看了看户籍大厅里已经没有人了,于是悄悄起身关上门,伸手拨通了寇大鹏的电话。
“这个时候打电话来,是不是想我了,他不在家?”
“去你的,我感觉这几天很不好,让你注意点你不注意,我怀疑是不是怀上了,那个东西还没有来呢,这都过了一个星期了,我以前可是很准的”。
“不会这么巧吧,你是说上个月在山里的时候”。
“就是那次,让你戴套你不戴,这下要是怀上就麻烦了”。田鄂茹忧心忡忡的说道。
“呵呵,没事,要是怀上就生下来呗,让老霍替我养着,我给你钱”。寇大鹏赶紧许愿。
“生什么生啊,他都快两个月没碰我了,我要是怀孕了,他还不得疯了”。田鄂茹压低了声音说道。
“是吗,那这件事就麻烦了,你想怎么办?”寇大鹏有点拿不准了。
“我也不知道啊,我这不是问你的吗?”
“要不先去医院查查,先看情况再说吧,我们不要先吓唬自己好不好,去医院查一下,确定了再说”。
“那也只能这样了,另外,丁长生那小子现在就像是老霍的尾巴一样,我担心那事会不会漏出去,老师这样提心吊胆的也不是个办法啊”。
“是吗,这件事你好好想想,一个小年轻而已,多给他点恩惠,让他成为你的人,你不就没事了吗,放心,要是要钱的话找我,为了这点事总不能杀人灭口吧”。

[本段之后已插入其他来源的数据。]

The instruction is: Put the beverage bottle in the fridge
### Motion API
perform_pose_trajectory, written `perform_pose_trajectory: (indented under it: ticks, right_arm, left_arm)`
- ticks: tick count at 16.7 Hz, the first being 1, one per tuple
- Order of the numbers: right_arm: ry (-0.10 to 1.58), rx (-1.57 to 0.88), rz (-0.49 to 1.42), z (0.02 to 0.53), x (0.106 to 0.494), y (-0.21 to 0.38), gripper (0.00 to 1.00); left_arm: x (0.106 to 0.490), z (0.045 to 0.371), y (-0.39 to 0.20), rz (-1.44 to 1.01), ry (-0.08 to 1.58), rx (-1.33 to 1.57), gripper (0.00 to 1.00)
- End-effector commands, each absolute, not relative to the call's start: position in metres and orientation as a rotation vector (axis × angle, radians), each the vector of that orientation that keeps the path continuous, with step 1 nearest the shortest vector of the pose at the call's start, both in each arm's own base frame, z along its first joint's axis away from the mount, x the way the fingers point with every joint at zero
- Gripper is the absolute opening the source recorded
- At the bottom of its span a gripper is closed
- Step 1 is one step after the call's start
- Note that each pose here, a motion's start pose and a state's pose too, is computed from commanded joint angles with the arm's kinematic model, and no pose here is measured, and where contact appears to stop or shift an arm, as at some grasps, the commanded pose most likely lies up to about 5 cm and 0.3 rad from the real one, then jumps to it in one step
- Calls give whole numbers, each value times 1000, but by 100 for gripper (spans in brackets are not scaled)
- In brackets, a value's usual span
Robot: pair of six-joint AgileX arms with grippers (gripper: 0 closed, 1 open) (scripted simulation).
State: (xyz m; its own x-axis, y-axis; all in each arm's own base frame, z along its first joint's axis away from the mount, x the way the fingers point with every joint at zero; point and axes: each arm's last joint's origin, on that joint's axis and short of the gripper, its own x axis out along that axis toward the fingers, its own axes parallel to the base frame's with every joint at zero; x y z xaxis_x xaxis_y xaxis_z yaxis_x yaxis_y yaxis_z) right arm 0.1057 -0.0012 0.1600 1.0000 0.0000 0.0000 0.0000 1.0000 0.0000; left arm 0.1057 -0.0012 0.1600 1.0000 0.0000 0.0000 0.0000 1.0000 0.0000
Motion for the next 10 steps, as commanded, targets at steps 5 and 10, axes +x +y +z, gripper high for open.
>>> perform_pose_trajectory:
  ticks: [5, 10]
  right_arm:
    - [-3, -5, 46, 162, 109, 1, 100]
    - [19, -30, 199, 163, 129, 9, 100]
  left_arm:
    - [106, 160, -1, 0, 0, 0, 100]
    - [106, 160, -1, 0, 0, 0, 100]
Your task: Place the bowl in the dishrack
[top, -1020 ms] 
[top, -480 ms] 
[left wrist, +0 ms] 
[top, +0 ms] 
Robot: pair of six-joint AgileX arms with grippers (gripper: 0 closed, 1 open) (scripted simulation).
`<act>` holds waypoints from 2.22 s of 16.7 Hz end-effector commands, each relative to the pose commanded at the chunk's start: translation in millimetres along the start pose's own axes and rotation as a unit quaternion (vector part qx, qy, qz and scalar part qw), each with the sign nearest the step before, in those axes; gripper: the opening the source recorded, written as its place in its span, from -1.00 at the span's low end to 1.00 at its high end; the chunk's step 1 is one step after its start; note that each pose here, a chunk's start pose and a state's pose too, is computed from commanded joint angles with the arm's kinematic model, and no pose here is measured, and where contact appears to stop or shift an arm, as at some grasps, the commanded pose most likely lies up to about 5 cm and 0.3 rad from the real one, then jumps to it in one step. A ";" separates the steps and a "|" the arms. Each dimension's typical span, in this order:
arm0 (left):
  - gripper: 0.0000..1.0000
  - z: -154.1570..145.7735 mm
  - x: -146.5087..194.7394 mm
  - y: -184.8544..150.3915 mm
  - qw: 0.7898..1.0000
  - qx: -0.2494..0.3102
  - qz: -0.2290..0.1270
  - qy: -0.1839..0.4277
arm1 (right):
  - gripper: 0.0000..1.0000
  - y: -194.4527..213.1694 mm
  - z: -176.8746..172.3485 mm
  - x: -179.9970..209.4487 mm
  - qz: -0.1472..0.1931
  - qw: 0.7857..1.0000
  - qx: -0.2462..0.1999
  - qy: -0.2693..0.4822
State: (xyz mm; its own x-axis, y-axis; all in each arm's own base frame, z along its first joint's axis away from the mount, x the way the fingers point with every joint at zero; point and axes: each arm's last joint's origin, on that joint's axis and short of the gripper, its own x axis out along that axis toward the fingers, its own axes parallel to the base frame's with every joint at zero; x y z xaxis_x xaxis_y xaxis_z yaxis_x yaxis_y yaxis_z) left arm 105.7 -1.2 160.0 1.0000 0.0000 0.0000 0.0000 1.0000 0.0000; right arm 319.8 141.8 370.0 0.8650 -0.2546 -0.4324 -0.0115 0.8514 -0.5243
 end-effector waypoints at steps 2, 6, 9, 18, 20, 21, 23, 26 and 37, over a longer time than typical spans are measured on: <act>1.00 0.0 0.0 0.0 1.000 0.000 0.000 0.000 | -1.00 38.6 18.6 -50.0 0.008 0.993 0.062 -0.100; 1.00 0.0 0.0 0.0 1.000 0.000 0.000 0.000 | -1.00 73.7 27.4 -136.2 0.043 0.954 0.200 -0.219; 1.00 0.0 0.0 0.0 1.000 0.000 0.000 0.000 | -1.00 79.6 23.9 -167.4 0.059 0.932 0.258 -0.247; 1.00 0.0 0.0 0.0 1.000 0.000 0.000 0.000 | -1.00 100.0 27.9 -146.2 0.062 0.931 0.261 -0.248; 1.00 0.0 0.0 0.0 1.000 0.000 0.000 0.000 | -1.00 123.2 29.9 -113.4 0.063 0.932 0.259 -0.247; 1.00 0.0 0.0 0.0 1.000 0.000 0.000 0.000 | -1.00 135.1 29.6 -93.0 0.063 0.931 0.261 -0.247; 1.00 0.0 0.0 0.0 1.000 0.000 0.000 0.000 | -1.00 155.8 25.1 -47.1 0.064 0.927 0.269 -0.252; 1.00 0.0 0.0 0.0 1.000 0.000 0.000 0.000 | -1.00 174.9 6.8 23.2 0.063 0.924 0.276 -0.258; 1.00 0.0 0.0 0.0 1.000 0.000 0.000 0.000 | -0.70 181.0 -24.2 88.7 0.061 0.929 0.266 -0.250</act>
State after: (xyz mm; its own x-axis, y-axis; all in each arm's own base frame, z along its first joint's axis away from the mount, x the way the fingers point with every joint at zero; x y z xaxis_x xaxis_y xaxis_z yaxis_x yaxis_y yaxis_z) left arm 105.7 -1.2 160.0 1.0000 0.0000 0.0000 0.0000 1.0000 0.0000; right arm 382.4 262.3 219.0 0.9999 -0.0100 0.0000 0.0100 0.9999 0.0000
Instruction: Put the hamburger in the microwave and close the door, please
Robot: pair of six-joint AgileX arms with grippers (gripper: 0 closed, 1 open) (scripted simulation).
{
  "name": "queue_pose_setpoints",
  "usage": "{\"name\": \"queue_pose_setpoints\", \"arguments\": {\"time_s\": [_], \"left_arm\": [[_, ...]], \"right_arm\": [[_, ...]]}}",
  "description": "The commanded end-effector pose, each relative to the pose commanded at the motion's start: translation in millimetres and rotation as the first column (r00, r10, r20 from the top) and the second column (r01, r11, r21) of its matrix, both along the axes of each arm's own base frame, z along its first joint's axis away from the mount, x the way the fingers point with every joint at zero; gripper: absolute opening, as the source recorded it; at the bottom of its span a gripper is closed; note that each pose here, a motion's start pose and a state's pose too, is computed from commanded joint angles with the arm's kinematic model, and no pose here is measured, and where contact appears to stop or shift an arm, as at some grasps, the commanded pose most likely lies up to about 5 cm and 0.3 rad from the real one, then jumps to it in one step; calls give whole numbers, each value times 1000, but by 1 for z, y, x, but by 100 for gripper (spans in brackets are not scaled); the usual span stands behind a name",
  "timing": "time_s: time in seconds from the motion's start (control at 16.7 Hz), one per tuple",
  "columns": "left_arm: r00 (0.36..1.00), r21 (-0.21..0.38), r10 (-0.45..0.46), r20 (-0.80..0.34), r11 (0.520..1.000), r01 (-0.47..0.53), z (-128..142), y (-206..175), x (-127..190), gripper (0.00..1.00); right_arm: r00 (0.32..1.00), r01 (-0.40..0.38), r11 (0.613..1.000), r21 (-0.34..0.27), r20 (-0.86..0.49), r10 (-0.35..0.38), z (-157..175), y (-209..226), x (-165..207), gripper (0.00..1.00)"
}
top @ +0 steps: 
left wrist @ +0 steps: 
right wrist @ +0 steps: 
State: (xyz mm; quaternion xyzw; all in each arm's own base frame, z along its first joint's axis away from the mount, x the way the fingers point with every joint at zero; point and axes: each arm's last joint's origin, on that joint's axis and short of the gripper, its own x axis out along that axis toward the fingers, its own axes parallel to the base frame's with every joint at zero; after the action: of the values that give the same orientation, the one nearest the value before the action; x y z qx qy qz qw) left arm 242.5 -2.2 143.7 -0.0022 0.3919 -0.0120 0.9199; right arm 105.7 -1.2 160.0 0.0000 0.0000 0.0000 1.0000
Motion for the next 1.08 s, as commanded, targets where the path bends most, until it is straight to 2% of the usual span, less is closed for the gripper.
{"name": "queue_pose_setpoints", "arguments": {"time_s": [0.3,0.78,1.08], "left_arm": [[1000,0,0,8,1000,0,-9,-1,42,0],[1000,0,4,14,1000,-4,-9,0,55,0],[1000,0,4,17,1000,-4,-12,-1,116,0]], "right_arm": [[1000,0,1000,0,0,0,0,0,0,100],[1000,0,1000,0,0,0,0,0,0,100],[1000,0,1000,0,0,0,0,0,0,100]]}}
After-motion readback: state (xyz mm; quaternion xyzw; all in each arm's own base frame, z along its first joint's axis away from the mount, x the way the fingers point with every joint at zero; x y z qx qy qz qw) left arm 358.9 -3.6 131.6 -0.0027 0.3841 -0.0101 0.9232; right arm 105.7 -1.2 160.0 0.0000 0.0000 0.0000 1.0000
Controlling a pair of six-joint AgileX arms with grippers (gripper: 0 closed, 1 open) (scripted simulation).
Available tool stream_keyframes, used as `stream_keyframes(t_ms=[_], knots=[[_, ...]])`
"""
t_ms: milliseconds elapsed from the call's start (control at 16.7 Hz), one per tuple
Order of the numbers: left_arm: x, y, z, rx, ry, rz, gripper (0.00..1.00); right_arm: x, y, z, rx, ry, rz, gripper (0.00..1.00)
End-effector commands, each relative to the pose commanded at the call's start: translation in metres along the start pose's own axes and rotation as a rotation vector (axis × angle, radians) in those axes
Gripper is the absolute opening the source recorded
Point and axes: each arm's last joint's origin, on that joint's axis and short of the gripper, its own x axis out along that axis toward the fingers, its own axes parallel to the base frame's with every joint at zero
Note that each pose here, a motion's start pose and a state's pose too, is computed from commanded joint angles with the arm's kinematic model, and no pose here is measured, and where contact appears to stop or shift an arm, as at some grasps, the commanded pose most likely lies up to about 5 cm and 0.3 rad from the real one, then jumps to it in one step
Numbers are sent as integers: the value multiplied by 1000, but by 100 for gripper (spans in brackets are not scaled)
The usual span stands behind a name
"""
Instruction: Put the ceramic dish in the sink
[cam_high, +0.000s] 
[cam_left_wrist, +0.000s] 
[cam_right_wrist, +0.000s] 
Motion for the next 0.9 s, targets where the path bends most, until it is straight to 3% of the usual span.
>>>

“你,都怪你,弄到现在骑虎难下,好了,这件事我想办法吧”。田鄂茹挂断了电话,呆呆的坐着,也不知道在想什么。
芦家岭的村委会选举已经是白热化了,继李老栓家的牛被偷了之后,支部书记家养的几只羊全被毒死了,牛被偷了还好说,这是有小偷图财,但是支部书记的羊被毒死这件事就不是那么简单了,这是有人在报复,所以霍吕茂真的急了,一连三天都在芦家岭过的夜,当然,还带着丁长生。
“二狗,你既然号称丁长生,这件事你一定要给我闻出点味道来,我们今晚不回去了,我在村委会,你在村委会外面,你在暗,我在明,看看咱两个人能不能将这件事的主谋挖出来”。
“所长,我是叫丁长生不错,但是我也不是警犬啊”。丁长生有点犯难的说道。
“少废话,动动脑子”。霍吕茂的嘴上都起了泡了,农村选举,说是选举,其实就是村里各个家族的较量,这个时候最容易出事,而且一出事还是大事,群体性事件。
于是丁长生又干起了老本行,在夜里,在芦家岭的胡同里转悠起来,不过这次不怕被人逮着,所以他想待会找个地方睡觉去,虽然不是很热了,但是还是有许多的蚊虫不好对付。
走着走着到了陈标子的家门口,正想敲门时,突然看见大门是从外面锁住的,难道陈标子不在家,这是有可能的,他又想到了陈标子家里那个被锁住的女人,心里的好奇心一下子又被吊了起来,陈标子肯定又去赌了,为了稳妥起见,他专门去了王老虎家。
屋里明亮的灯光下,麻将声呼啦呼啦的响个不停,透过窗户玻璃,正好看到陈标子正在凝神静气的看着自己手里的牌。